__EXERCISE PROMPT__.
Every single entry that follows must be copied exactly.

#### PROVIDED INFORMATION ####

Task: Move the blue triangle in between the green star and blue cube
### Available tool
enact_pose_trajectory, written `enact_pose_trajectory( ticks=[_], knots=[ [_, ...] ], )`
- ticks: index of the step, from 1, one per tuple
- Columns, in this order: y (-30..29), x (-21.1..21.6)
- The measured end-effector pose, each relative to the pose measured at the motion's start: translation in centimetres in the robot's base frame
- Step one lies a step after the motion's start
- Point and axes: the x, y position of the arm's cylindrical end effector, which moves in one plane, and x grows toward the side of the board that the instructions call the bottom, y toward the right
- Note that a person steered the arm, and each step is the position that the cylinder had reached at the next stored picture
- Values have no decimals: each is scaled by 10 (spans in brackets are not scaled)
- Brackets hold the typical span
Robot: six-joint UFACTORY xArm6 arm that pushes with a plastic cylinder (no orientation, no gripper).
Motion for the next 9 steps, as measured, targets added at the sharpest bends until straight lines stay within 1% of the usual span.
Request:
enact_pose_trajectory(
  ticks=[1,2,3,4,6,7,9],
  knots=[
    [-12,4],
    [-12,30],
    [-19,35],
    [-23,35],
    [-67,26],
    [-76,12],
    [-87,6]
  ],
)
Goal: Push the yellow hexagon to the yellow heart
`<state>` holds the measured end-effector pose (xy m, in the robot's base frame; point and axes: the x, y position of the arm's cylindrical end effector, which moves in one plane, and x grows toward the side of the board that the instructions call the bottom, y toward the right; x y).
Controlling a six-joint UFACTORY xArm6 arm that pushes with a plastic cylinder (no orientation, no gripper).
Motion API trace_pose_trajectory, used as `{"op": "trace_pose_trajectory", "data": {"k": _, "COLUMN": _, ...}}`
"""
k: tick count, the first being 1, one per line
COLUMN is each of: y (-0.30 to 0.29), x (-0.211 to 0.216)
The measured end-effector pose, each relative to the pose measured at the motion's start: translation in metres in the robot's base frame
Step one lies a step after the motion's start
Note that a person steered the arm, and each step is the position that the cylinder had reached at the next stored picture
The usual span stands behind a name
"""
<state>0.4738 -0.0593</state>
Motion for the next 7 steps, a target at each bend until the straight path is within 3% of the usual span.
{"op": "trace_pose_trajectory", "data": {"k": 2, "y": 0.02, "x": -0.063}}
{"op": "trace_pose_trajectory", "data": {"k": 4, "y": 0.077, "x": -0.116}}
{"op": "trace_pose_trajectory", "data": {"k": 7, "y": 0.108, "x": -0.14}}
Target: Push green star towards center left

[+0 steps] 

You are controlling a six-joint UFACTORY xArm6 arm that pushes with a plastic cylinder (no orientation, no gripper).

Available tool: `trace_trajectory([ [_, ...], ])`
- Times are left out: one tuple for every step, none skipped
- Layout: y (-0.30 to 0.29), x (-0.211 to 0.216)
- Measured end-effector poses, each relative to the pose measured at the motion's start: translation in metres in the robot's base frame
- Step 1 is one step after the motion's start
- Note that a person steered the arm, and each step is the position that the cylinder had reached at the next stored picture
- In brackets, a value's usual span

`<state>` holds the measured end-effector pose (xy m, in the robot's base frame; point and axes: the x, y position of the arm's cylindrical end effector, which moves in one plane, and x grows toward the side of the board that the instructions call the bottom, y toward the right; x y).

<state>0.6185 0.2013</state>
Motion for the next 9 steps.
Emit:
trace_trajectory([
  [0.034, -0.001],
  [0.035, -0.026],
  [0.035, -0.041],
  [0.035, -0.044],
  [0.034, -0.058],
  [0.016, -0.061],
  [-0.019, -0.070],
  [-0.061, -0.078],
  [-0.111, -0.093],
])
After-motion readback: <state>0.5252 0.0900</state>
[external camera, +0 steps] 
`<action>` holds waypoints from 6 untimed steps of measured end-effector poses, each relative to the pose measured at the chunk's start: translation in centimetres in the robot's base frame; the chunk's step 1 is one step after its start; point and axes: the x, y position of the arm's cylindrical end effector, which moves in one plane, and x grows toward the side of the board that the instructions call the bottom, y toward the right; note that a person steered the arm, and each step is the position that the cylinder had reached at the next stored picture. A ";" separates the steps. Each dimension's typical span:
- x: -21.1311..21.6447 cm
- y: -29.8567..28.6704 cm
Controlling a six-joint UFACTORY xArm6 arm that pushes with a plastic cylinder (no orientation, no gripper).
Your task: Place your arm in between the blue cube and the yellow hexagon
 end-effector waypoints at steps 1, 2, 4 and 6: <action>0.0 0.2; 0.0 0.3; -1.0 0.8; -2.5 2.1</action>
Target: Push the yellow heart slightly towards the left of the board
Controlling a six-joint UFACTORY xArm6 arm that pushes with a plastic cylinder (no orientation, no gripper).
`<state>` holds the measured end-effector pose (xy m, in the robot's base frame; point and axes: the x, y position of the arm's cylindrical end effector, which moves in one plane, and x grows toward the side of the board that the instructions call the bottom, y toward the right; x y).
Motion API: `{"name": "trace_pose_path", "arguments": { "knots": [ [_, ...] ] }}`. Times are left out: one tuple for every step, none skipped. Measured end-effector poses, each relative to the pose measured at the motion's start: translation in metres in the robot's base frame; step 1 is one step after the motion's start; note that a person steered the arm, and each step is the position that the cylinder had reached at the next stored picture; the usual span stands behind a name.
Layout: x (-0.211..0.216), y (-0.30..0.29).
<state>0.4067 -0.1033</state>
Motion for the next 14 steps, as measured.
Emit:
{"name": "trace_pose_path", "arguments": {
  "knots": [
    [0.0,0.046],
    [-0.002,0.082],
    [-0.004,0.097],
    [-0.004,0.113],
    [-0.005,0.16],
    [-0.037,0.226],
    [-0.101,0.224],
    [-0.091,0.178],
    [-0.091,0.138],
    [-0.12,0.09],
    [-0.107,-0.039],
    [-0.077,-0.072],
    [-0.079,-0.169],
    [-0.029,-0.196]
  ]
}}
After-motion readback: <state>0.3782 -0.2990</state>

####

__EXERCISE RESPONSE__.
Task: Move the blue triangle in between the green star and blue cube
### Available tool
enact_pose_trajectory, written `enact_pose_trajectory( ticks=[_], knots=[ [_, ...] ], )`
- ticks: index of the step, from 1, one per tuple
- Columns, in this order: y (-30..29), x (-21.1..21.6)
- The measured end-effector pose, each relative to the pose measured at the motion's start: translation in centimetres in the robot's base frame
- Step one lies a step after the motion's start
- Point and axes: the x, y position of the arm's cylindrical end effector, which moves in one plane, and x grows toward the side of the board that the instructions call the bottom, y toward the right
- Note that a person steered the arm, and each step is the position that the cylinder had reached at the next stored picture
- Values have no decimals: each is scaled by 10 (spans in brackets are not scaled)
- Brackets hold the typical span
Robot: six-joint UFACTORY xArm6 arm that pushes with a plastic cylinder (no orientation, no gripper).
Motion for the next 9 steps, as measured, targets added at the sharpest bends until straight lines stay within 1% of the usual span.
Request:
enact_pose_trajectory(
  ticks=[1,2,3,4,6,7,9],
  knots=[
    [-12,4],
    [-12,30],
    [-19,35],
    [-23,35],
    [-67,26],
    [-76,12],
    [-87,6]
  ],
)
Goal: Push the yellow hexagon to the yellow heart
`<state>` holds the measured end-effector pose (xy m, in the robot's base frame; point and axes: the x, y position of the arm's cylindrical end effector, which moves in one plane, and x grows toward the side of the board that the instructions call the bottom, y toward the right; x y).
Controlling a six-joint UFACTORY xArm6 arm that pushes with a plastic cylinder (no orientation, no gripper).
Motion API trace_pose_trajectory, used as `{"op": "trace_pose_trajectory", "data": {"k": _, "COLUMN": _, ...}}`
"""
k: tick count, the first being 1, one per line
COLUMN is each of: y (-0.30 to 0.29), x (-0.211 to 0.216)
The measured end-effector pose, each relative to the pose measured at the motion's start: translation in metres in the robot's base frame
Step one lies a step after the motion's start
Note that a person steered the arm, and each step is the position that the cylinder had reached at the next stored picture
The usual span stands behind a name
"""
<state>0.4738 -0.0593</state>
Motion for the next 7 steps, a target at each bend until the straight path is within 3% of the usual span.
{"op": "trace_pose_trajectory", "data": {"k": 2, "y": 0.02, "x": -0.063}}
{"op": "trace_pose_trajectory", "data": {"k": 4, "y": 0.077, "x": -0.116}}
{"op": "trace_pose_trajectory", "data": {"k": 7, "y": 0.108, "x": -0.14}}
Target: Push green star towards center left

[+0 steps] 

You are controlling a six-joint UFACTORY xArm6 arm that pushes with a plastic cylinder (no orientation, no gripper).

Available tool: `trace_trajectory([ [_, ...], ])`
- Times are left out: one tuple for every step, none skipped
- Layout: y (-0.30 to 0.29), x (-0.211 to 0.216)
- Measured end-effector poses, each relative to the pose measured at the motion's start: translation in metres in the robot's base frame
- Step 1 is one step after the motion's start
- Note that a person steered the arm, and each step is the position that the cylinder had reached at the next stored picture
- In brackets, a value's usual span

`<state>` holds the measured end-effector pose (xy m, in the robot's base frame; point and axes: the x, y position of the arm's cylindrical end effector, which moves in one plane, and x grows toward the side of the board that the instructions call the bottom, y toward the right; x y).

<state>0.6185 0.2013</state>
Motion for the next 9 steps.
Emit:
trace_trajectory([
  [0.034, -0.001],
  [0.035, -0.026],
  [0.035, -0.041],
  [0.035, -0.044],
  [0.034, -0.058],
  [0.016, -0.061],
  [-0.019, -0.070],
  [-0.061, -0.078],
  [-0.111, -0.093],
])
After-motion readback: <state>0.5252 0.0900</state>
[external camera, +0 steps] 
`<action>` holds waypoints from 6 untimed steps of measured end-effector poses, each relative to the pose measured at the chunk's start: translation in centimetres in the robot's base frame; the chunk's step 1 is one step after its start; point and axes: the x, y position of the arm's cylindrical end effector, which moves in one plane, and x grows toward the side of the board that the instructions call the bottom, y toward the right; note that a person steered the arm, and each step is the position that the cylinder had reached at the next stored picture. A ";" separates the steps. Each dimension's typical span:
- x: -21.1311..21.6447 cm
- y: -29.8567..28.6704 cm
Controlling a six-joint UFACTORY xArm6 arm that pushes with a plastic cylinder (no orientation, no gripper).
Your task: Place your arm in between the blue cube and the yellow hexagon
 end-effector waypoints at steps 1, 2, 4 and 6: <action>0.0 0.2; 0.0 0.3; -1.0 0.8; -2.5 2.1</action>
Target: Push the yellow heart slightly towards the left of the board
Controlling a six-joint UFACTORY xArm6 arm that pushes with a plastic cylinder (no orientation, no gripper).
`<state>` holds the measured end-effector pose (xy m, in the robot's base frame; point and axes: the x, y position of the arm's cylindrical end effector, which moves in one plane, and x grows toward the side of the board that the instructions call the bottom, y toward the right; x y).
Motion API: `{"name": "trace_pose_path", "arguments": { "knots": [ [_, ...] ] }}`. Times are left out: one tuple for every step, none skipped. Measured end-effector poses, each relative to the pose measured at the motion's start: translation in metres in the robot's base frame; step 1 is one step after the motion's start; note that a person steered the arm, and each step is the position that the cylinder had reached at the next stored picture; the usual span stands behind a name.
Layout: x (-0.211..0.216), y (-0.30..0.29).
<state>0.4067 -0.1033</state>
Motion for the next 14 steps, as measured.
Emit:
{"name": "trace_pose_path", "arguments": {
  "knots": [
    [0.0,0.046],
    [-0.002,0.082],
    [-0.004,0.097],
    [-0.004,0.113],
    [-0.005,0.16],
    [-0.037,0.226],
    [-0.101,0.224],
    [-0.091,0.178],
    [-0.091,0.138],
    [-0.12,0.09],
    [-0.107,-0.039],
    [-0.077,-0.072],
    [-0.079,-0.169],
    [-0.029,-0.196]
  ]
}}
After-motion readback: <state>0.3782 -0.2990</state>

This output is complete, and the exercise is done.